• [EXERCISE PROMPT]:
Please return only the lines from the one holding "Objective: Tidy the" through the one holding "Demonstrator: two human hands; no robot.", exactly as they appear in the records below, both ends included.

- - - -

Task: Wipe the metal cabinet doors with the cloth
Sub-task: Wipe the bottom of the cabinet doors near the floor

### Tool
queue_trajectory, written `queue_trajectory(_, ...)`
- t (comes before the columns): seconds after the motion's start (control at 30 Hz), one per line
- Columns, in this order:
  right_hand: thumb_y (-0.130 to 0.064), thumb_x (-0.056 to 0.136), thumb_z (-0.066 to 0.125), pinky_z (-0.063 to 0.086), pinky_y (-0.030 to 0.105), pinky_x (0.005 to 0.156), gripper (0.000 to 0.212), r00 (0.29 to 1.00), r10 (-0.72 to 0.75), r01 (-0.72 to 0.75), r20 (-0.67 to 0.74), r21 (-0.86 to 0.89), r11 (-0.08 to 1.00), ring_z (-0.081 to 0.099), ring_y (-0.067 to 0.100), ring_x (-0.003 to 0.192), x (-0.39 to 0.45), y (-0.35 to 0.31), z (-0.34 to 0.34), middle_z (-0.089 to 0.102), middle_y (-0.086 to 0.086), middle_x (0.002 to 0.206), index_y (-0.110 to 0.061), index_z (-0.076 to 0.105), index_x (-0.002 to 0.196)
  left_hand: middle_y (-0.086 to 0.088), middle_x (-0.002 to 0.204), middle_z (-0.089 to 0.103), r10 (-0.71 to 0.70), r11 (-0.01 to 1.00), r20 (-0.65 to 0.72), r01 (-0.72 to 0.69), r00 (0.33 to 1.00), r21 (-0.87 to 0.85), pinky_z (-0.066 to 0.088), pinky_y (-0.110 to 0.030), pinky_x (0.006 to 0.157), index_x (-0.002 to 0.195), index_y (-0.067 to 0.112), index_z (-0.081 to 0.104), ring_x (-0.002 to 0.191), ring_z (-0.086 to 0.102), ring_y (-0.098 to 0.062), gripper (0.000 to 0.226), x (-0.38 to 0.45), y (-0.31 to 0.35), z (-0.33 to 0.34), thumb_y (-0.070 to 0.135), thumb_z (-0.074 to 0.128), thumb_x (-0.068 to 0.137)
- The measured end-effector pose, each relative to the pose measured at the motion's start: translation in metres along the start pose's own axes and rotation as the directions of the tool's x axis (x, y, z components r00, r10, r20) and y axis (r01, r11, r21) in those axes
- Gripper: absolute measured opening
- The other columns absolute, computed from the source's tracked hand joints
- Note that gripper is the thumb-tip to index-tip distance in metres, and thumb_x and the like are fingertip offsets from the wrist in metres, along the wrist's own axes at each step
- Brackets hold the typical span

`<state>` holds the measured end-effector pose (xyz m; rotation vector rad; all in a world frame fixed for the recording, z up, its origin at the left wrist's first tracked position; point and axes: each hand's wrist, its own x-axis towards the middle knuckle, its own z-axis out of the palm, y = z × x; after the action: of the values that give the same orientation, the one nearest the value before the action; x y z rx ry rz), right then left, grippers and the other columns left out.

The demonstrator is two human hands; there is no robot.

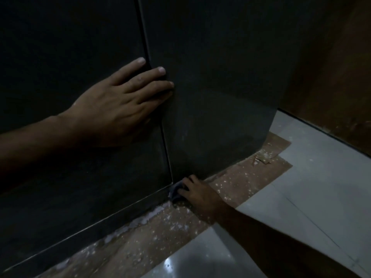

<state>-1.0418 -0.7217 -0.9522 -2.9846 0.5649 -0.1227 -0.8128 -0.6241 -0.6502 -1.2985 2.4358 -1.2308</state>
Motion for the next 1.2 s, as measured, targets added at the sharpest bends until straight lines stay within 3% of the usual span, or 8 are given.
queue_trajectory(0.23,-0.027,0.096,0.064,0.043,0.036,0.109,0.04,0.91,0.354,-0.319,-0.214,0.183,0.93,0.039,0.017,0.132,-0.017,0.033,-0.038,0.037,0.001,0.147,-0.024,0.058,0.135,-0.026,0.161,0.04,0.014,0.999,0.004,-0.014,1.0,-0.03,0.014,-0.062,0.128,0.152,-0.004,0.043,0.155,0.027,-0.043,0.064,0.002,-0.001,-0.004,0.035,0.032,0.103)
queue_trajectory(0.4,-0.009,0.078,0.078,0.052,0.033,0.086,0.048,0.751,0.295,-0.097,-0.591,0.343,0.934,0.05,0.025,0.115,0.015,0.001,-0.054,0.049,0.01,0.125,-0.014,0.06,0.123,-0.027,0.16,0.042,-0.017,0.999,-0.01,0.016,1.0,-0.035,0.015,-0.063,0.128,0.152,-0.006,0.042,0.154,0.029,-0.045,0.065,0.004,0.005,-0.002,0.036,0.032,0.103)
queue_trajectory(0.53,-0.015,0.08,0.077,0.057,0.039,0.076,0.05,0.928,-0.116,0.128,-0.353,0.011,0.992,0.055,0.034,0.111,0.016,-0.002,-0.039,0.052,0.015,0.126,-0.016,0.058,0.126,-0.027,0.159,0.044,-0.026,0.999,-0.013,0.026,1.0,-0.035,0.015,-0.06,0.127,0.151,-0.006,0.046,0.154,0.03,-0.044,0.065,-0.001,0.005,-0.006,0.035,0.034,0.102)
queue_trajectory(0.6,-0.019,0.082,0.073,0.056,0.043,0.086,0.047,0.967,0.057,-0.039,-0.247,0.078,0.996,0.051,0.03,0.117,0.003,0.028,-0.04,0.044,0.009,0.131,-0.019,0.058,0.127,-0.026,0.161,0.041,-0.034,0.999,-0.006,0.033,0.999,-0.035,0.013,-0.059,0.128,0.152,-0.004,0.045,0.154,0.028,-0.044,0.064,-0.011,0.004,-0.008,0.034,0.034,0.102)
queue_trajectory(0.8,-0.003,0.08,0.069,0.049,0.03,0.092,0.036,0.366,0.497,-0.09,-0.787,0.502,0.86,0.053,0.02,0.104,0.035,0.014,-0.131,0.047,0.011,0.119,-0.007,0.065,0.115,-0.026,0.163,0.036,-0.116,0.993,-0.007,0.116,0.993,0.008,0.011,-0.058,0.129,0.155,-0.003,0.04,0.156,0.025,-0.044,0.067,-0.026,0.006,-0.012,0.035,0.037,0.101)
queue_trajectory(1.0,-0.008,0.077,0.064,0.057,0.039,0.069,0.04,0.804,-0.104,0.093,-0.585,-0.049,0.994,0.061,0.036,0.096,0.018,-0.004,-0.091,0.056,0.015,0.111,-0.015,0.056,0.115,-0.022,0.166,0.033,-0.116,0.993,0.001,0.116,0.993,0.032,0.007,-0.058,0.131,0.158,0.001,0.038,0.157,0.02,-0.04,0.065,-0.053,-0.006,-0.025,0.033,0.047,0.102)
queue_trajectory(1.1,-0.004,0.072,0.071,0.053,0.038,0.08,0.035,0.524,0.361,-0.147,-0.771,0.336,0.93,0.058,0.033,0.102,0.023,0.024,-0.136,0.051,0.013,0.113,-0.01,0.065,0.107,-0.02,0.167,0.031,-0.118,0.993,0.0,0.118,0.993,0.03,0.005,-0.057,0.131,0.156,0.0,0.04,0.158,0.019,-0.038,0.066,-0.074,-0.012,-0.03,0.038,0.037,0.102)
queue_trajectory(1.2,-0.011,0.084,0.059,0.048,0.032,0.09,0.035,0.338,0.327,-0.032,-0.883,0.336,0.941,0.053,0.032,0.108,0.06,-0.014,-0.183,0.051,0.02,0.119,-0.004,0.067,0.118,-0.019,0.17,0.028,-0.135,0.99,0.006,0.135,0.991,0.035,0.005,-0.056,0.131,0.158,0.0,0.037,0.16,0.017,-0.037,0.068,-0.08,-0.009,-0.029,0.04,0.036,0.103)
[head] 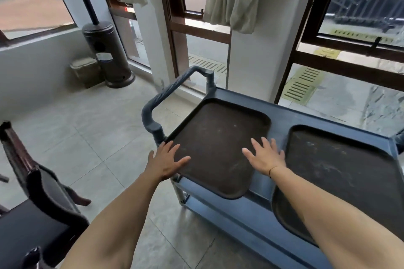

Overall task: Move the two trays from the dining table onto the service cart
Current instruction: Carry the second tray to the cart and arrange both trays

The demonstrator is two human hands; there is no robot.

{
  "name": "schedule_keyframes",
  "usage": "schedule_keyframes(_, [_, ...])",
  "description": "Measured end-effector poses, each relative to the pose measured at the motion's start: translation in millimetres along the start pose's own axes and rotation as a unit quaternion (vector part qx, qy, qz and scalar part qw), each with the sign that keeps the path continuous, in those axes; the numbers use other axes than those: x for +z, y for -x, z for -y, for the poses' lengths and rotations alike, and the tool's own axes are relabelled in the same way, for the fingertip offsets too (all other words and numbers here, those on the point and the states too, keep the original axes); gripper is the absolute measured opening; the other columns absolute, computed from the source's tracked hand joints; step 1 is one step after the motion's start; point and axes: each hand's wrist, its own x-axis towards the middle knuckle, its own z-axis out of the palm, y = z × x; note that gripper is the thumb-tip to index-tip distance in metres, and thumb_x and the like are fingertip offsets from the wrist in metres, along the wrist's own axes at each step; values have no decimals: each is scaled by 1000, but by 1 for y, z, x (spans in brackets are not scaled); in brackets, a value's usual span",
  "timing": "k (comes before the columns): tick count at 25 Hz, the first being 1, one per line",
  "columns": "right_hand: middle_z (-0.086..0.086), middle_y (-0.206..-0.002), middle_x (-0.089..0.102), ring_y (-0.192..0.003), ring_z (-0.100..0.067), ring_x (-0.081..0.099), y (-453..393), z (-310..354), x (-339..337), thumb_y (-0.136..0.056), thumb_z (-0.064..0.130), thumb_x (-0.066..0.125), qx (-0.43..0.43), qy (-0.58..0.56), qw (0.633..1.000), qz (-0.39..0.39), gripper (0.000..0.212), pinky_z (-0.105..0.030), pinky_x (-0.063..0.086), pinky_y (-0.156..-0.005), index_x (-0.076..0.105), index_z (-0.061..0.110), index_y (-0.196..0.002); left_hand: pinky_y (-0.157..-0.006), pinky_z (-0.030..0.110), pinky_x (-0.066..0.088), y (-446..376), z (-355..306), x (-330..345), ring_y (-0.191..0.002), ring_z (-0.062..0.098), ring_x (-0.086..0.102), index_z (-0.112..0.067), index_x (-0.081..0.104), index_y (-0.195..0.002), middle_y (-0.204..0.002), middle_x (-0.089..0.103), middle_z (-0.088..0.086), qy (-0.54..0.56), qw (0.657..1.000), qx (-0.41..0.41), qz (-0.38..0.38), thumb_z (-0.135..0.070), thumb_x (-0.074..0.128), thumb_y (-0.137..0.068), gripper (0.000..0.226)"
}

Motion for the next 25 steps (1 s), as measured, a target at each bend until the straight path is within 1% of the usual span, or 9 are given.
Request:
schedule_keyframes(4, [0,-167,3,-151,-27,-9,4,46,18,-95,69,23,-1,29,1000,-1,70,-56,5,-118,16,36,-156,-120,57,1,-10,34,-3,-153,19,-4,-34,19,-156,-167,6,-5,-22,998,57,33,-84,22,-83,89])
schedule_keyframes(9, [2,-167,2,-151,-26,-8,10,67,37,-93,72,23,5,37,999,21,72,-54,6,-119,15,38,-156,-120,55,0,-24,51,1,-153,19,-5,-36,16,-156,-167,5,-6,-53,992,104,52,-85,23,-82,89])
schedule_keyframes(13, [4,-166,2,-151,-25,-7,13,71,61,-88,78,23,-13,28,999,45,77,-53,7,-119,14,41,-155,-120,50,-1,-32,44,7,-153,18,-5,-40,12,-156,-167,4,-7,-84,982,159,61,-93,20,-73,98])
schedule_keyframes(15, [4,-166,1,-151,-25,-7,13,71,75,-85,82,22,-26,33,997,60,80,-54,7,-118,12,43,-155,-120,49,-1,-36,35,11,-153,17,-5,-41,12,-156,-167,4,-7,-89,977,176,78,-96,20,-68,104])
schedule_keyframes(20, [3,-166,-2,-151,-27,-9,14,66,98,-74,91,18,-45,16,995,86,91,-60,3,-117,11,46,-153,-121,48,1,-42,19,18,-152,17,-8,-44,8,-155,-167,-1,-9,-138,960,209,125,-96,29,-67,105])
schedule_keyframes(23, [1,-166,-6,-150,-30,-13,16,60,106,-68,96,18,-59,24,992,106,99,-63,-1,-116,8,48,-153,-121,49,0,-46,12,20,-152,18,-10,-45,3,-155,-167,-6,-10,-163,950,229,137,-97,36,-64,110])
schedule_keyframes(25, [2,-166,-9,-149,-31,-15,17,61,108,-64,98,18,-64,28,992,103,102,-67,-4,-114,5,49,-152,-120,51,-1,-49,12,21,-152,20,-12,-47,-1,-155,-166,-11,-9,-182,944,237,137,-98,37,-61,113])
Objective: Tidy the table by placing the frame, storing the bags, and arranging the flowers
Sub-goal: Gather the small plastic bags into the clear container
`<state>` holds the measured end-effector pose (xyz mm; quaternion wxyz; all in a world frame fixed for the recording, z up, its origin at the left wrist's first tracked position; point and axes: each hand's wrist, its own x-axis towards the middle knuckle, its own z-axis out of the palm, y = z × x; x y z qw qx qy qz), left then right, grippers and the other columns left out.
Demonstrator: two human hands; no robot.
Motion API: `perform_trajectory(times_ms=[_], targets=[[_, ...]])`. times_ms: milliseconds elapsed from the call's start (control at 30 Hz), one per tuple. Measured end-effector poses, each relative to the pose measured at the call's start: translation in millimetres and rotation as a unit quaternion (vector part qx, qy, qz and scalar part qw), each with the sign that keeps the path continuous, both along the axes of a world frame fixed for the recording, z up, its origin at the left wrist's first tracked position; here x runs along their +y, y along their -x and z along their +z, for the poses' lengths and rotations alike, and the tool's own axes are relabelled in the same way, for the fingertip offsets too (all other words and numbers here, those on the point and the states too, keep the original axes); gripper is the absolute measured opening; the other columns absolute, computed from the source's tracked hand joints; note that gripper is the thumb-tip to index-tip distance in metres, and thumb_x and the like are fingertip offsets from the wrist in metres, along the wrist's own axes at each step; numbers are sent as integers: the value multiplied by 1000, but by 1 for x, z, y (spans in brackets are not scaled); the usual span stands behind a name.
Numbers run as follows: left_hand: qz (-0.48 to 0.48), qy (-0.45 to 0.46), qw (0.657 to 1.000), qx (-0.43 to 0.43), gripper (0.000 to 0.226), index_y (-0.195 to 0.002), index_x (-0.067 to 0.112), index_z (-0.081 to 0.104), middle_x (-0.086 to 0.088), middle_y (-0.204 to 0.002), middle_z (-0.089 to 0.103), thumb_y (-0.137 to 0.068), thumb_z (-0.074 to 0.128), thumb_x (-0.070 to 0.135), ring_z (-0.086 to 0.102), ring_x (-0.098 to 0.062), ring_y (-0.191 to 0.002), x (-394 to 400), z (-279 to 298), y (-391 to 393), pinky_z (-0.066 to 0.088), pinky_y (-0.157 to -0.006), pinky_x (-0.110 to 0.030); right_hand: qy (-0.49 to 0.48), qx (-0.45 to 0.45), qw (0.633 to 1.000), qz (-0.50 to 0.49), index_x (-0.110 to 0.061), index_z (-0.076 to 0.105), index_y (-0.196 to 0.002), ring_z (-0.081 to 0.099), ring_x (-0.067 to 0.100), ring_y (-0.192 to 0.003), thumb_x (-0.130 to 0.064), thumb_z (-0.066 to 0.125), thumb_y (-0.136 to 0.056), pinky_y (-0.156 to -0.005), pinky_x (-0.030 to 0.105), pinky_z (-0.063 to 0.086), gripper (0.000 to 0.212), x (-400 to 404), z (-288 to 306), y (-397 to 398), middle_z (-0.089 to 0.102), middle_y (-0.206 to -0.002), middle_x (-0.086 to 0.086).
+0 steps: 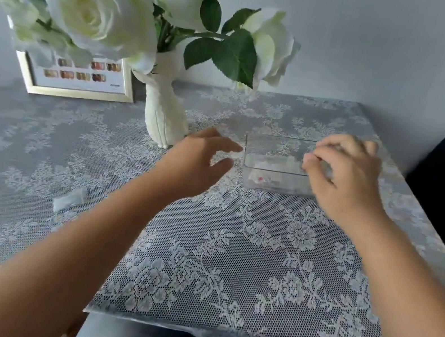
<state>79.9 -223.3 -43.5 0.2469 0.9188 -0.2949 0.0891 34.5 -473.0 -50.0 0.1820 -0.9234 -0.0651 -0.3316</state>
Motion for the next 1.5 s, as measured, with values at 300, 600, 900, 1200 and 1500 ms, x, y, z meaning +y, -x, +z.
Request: perform_trajectory(times_ms=[300,600,900,1200,1500], targets=[[175,-31,981,77,35,-119,29,65,4,-110,61,-85,70,26,59,-16,-96,150,-18,35,51,-87,-41,68,198,920,331,-17,63,-78,50,16,-87,-36,61,-87,-83,34,43,22,132,6,-2,58,-86,1],[256,-120,952,114,47,-127,31,60,2,-121,54,-85,60,50,50,-17,-105,205,-30,63,43,-93,-36,137,333,866,346,-29,40,-139,40,15,-115,-59,53,-83,-95,37,38,64,224,-21,-11,43,-129,-2],[261,12,958,113,39,-119,31,64,9,-98,56,-81,72,37,54,2,-79,211,-40,65,40,-53,-7,159,361,845,361,-32,39,-140,31,16,-117,-60,61,-75,-98,42,32,74,261,-26,-21,42,-130,-9],[246,122,956,103,11,-85,30,64,10,-80,65,-81,74,27,63,5,-59,207,-48,64,44,-45,-9,21,408,832,376,-34,64,-99,56,5,-66,-34,80,-70,-52,26,44,33,262,-22,-18,58,-81,-11],[222,163,959,67,9,-92,35,70,20,-71,67,-86,69,29,59,-7,-44,179,-28,54,46,-44,-20,-78,352,858,365,-39,49,-91,60,0,-59,-20,81,-70,-47,15,46,43,230,-7,-1,63,-78,-9]])
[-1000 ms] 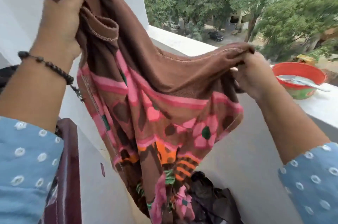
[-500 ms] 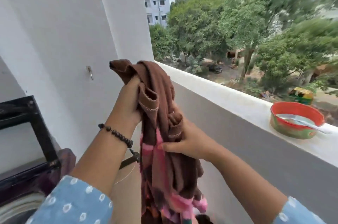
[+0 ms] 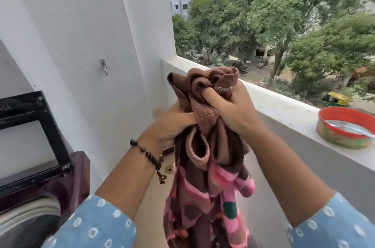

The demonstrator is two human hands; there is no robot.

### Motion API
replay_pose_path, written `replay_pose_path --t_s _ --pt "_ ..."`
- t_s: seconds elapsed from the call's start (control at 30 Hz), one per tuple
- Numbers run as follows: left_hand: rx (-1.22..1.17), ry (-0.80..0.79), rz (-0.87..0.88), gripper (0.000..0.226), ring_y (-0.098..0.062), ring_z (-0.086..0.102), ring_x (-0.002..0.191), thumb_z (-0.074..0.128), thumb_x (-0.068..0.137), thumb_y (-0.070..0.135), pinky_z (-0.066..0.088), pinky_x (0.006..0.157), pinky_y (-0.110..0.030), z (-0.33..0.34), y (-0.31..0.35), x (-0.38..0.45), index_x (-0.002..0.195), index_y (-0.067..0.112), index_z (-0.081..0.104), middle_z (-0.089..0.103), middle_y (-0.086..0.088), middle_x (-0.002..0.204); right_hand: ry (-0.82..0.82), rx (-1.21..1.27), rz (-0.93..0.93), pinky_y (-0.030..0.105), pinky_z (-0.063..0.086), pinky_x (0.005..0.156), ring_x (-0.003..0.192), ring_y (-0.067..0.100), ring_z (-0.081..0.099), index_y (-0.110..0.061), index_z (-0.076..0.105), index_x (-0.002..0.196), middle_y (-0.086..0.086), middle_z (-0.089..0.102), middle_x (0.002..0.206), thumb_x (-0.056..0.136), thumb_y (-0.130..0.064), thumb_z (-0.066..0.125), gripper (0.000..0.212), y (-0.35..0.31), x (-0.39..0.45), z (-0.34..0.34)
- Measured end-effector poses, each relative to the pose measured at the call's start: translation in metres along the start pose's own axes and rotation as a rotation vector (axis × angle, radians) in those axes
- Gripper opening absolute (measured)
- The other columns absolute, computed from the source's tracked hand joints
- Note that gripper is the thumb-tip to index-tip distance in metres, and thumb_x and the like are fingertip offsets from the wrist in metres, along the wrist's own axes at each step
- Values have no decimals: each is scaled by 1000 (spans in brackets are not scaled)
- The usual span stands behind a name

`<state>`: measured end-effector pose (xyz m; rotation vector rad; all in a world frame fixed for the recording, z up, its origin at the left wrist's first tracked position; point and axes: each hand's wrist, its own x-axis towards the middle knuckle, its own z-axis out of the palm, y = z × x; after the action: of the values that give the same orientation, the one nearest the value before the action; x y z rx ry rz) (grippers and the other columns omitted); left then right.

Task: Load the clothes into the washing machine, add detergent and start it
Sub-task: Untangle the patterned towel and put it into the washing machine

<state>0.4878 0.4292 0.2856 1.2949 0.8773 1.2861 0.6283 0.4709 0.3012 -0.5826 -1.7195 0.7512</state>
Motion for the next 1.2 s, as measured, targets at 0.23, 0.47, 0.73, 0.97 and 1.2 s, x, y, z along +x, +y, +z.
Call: replay_pose_path --t_s 0.23,0.47,0.73,0.97,1.2 --pt "-235 245 147 28 -21 73 77 65 72 1 61 72 -30 11 4 8 100 2 69 75 -12 87 -105 197 192 33 41 108 122 1 54 -26 42 140 -14 59 128 69 -77 63 90 34 -4 10" --pt "-625 507 232 38 -15 67 72 69 84 11 57 68 -29 -2 15 29 121 8 64 69 -4 86 -195 308 460 36 49 103 117 5 60 -31 45 139 -7 59 134 54 -46 87 96 60 -93 72" --pt "-174 414 73 51 -15 74 95 73 71 17 59 72 -30 -54 -1 -10 120 16 58 78 5 94 257 353 366 47 58 82 90 22 71 -34 77 86 0 76 89 68 -11 74 29 71 -56 35" --pt "525 439 -39 128 -8 16 151 87 73 24 21 120 -39 -135 -1 -55 153 51 -10 11 2 167 -35 -421 290 33 55 73 76 2 68 -43 71 79 -13 74 78 67 -34 78 16 66 -26 -4" --pt "1466 -150 150 148 -11 -17 153 81 59 68 -14 118 -63 -71 -12 -28 137 50 -43 -5 10 168 -542 -823 149 36 53 72 86 24 65 -31 64 107 -2 73 94 69 -32 69 38 25 -11 54"
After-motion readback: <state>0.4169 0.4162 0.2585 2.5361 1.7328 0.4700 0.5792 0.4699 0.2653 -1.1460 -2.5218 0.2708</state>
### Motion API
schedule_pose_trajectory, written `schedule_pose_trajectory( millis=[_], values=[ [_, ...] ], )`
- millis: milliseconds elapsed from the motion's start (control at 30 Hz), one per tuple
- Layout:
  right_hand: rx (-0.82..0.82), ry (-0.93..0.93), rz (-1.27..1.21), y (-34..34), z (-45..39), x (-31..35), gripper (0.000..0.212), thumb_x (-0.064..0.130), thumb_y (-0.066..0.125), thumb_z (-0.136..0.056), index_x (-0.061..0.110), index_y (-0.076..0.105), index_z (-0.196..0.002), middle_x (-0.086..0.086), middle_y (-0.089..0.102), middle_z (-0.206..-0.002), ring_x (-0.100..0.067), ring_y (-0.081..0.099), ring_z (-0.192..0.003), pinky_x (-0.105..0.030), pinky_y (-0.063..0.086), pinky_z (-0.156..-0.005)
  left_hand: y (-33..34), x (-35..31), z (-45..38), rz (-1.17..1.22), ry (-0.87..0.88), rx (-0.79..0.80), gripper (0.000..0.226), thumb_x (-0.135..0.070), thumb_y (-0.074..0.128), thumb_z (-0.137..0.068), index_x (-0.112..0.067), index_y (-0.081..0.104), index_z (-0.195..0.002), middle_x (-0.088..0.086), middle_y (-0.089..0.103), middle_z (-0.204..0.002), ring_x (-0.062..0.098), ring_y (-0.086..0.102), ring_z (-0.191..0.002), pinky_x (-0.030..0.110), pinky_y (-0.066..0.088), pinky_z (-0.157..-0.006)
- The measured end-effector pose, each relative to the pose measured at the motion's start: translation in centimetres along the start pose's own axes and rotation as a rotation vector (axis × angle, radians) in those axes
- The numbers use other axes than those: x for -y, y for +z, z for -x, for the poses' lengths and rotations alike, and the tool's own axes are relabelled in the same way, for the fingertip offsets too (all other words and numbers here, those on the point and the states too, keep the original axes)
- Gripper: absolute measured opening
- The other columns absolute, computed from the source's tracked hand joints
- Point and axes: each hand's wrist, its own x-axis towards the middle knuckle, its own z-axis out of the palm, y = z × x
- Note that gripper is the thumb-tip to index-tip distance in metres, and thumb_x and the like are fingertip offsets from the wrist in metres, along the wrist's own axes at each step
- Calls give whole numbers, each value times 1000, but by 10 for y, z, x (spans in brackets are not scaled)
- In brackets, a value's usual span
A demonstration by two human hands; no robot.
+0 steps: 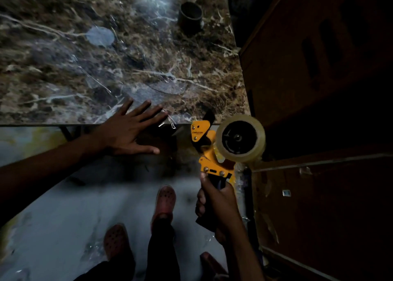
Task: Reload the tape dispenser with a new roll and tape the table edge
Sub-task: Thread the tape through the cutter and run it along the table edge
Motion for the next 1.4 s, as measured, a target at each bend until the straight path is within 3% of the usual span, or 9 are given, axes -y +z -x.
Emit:
schedule_pose_trajectory(
  millis=[100,333,467,733,1000,1133,1233,1300,1400],
  values=[
    [64,-72,15,15,-19,40,39,35,61,-101,5,55,-77,-9,55,-54,-20,50,-35,-22,42,-42,-1,2,0,6,-5,1,113,-101,20,-82,-33,3,-171,-3,5,-179,30,4,-166,62,5,-132],
    [179,-109,-148,50,-108,107,39,42,52,-104,8,54,-84,-7,58,-57,-19,59,-41,-25,49,-42,-3,6,-4,39,-129,-46,113,-102,17,-81,-35,1,-171,-6,4,-179,25,0,-166,56,4,-133],
    [204,-70,-167,61,-142,121,44,44,53,-103,6,54,-80,-9,53,-55,-23,55,-48,-26,49,-45,-7,14,-12,63,-188,-53,111,-101,16,-83,-35,0,-171,-7,2,-179,25,-1,-167,56,3,-134],
    [277,16,-81,64,-182,134,51,50,51,-101,2,58,-85,-15,68,-59,-28,73,-54,-40,65,-55,-5,13,-18,57,-229,-96,111,-99,25,-84,-32,8,-172,-5,10,-179,26,6,-167,59,11,-132],
    [294,62,-52,60,-187,137,37,38,57,-102,3,58,-88,-20,61,-72,-23,69,-51,-32,61,-51,-7,10,-19,35,-234,-107,113,-98,30,-84,-30,13,-171,-3,16,-179,30,14,-166,62,19,-130],
    [136,-24,-26,59,-181,134,38,40,60,-101,5,59,-87,-15,56,-65,-22,57,-51,-29,48,-49,-15,9,-19,54,-255,-36,112,-98,31,-84,-30,15,-171,-3,16,-179,30,15,-166,61,17,-131],
    [-162,-307,396,53,-176,133,30,39,69,-96,17,58,-81,3,58,-71,-15,60,-70,-25,42,-59,-33,1,-21,114,-306,12,110,-99,27,-85,-32,15,-171,-5,13,-179,29,16,-166,56,17,-132],
    [-280,-433,502,51,-162,142,27,38,73,-93,15,59,-101,-2,64,-93,-27,65,-95,-22,47,-73,-54,-6,-25,148,-352,-46,108,-97,26,-87,-31,17,-171,-6,13,-178,28,18,-165,54,20,-130],
    [-430,-702,620,63,-149,169,56,46,66,-91,7,55,-130,-17,57,-133,-38,56,-124,-43,48,-100,-91,-17,-34,213,-422,-155,103,-95,25,-89,-35,9,-171,-10,7,-178,21,10,-166,48,11,-133]
  ],
)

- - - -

• [TASK SOLUTION]:
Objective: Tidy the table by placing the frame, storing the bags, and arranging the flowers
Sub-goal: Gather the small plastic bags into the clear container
`<state>` holds the measured end-effector pose (xyz mm; quaternion wxyz; all in a world frame fixed for the recording, z up, its origin at the left wrist's first tracked position; point and axes: each hand's wrist, its own x-axis towards the middle knuckle, its own z-axis out of the palm, y = z × x; x y z qw qx qy qz), left then right, grippers and the other columns left out.
Demonstrator: two human hands; no robot.

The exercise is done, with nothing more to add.